▶ [Problem statement]: Among the entries below, count the lines that contain the word "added". Write down only the total.

▶ [Data records]:

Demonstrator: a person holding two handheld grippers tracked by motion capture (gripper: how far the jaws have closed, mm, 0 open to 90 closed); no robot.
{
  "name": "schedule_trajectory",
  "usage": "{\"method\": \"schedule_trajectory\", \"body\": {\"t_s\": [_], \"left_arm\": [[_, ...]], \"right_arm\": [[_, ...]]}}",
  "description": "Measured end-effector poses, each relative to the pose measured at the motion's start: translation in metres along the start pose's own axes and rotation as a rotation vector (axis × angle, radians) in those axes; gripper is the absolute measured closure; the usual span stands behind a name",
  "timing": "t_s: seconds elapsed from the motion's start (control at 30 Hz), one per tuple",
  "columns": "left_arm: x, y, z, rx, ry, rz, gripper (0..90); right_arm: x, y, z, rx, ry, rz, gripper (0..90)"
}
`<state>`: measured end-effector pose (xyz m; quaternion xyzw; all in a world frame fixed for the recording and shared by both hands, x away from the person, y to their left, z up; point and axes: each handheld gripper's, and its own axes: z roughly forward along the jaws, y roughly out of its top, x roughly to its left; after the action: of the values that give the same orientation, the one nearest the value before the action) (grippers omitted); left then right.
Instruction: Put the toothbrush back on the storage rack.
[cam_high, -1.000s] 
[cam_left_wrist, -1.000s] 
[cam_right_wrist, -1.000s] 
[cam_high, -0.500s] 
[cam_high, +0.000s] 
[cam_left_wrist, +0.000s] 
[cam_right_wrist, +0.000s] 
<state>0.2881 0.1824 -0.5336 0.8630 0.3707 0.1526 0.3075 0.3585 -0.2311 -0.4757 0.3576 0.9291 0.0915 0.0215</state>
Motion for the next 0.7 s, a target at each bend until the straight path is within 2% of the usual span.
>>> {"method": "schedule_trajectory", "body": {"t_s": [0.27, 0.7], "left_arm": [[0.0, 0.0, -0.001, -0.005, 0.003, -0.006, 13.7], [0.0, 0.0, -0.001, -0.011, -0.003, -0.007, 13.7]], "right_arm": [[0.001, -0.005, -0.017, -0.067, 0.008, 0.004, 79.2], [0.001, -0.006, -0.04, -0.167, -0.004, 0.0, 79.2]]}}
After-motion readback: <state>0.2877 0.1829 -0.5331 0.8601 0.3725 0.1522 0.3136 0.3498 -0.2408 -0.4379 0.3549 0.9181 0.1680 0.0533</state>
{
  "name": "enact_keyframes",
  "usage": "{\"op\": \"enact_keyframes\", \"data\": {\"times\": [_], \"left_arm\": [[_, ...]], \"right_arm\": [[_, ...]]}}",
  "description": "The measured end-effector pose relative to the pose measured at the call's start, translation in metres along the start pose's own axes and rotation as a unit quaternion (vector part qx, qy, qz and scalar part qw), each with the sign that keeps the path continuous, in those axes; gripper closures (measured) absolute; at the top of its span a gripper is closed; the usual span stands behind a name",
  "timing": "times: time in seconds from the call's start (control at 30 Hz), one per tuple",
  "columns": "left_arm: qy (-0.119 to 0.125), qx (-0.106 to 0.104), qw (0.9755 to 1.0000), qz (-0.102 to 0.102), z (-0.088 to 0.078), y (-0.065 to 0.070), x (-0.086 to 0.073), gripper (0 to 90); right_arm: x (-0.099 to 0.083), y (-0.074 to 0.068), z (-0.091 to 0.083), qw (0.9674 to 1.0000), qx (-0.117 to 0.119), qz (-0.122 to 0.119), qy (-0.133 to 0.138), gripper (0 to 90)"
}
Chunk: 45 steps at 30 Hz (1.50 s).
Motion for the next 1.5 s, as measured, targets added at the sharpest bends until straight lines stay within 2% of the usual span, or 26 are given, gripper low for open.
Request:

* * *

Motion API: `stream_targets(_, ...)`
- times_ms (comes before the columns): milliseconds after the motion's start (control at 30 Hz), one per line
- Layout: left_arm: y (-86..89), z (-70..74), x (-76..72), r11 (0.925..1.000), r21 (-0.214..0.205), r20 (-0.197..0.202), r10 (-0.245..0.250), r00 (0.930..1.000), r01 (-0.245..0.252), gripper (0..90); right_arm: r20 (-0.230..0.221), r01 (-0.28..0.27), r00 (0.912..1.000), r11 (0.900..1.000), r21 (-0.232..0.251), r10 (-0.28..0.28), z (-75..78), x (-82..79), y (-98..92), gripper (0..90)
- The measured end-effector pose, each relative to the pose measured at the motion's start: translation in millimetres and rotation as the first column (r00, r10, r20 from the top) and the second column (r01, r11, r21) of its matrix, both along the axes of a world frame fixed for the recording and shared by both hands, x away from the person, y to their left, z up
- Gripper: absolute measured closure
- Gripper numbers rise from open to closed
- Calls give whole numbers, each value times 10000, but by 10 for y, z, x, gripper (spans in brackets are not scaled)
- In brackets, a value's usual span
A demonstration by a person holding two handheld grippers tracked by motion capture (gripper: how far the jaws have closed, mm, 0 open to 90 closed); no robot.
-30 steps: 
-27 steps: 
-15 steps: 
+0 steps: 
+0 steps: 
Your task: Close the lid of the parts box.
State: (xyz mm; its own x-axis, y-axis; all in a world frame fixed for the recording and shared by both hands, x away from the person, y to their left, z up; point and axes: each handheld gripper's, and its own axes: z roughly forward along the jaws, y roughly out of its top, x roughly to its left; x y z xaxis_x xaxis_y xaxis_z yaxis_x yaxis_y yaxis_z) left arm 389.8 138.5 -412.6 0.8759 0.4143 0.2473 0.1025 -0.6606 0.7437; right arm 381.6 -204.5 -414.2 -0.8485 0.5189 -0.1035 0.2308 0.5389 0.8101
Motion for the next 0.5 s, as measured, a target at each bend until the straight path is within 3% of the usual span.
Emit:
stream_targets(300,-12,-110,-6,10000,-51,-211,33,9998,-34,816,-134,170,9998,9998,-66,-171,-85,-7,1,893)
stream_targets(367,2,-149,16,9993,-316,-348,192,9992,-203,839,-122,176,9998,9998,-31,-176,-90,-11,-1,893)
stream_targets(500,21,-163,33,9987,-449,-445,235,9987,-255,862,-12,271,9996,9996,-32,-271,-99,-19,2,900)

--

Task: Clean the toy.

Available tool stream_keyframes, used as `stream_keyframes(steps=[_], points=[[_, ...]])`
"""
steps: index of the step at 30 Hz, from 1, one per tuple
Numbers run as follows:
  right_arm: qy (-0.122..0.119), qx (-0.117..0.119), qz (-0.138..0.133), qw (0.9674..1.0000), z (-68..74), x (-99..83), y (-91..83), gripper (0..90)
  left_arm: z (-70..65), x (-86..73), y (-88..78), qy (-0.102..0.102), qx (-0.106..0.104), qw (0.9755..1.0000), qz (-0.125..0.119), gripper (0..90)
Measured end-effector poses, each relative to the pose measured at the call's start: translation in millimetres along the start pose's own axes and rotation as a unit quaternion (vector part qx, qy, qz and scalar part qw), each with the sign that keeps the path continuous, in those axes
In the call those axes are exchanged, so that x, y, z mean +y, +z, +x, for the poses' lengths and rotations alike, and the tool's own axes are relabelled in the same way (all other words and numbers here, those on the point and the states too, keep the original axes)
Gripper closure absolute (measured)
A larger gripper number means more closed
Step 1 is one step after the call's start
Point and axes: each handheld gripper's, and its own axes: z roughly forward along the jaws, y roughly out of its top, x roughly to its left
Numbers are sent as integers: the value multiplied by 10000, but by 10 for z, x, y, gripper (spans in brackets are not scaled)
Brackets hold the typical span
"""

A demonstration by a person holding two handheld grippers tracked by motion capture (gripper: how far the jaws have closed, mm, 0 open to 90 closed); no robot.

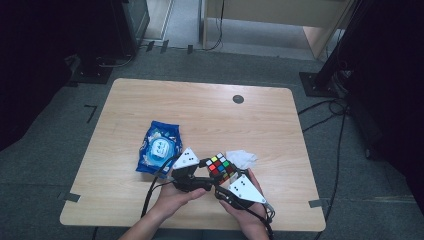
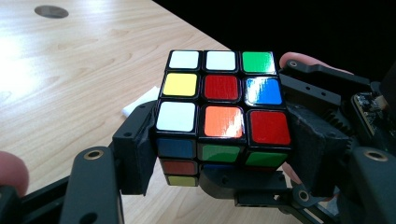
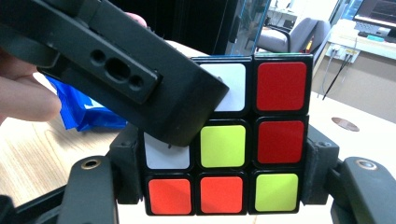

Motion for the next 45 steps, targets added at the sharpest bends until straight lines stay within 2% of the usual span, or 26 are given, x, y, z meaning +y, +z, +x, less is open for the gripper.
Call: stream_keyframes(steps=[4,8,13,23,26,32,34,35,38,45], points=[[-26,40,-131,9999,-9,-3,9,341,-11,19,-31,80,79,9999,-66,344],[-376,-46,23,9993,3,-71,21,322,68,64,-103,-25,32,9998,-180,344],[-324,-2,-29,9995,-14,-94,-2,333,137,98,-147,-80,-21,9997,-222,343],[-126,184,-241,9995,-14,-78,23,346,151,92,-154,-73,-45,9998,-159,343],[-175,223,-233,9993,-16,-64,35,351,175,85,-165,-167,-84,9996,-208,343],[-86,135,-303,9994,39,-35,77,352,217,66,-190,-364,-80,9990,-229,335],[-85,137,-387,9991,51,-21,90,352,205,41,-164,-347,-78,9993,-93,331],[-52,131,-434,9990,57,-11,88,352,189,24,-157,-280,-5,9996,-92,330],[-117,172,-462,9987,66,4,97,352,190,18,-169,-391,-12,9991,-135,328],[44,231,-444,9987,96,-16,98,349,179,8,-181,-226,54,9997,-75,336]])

▶ [Response for this exercise]: 2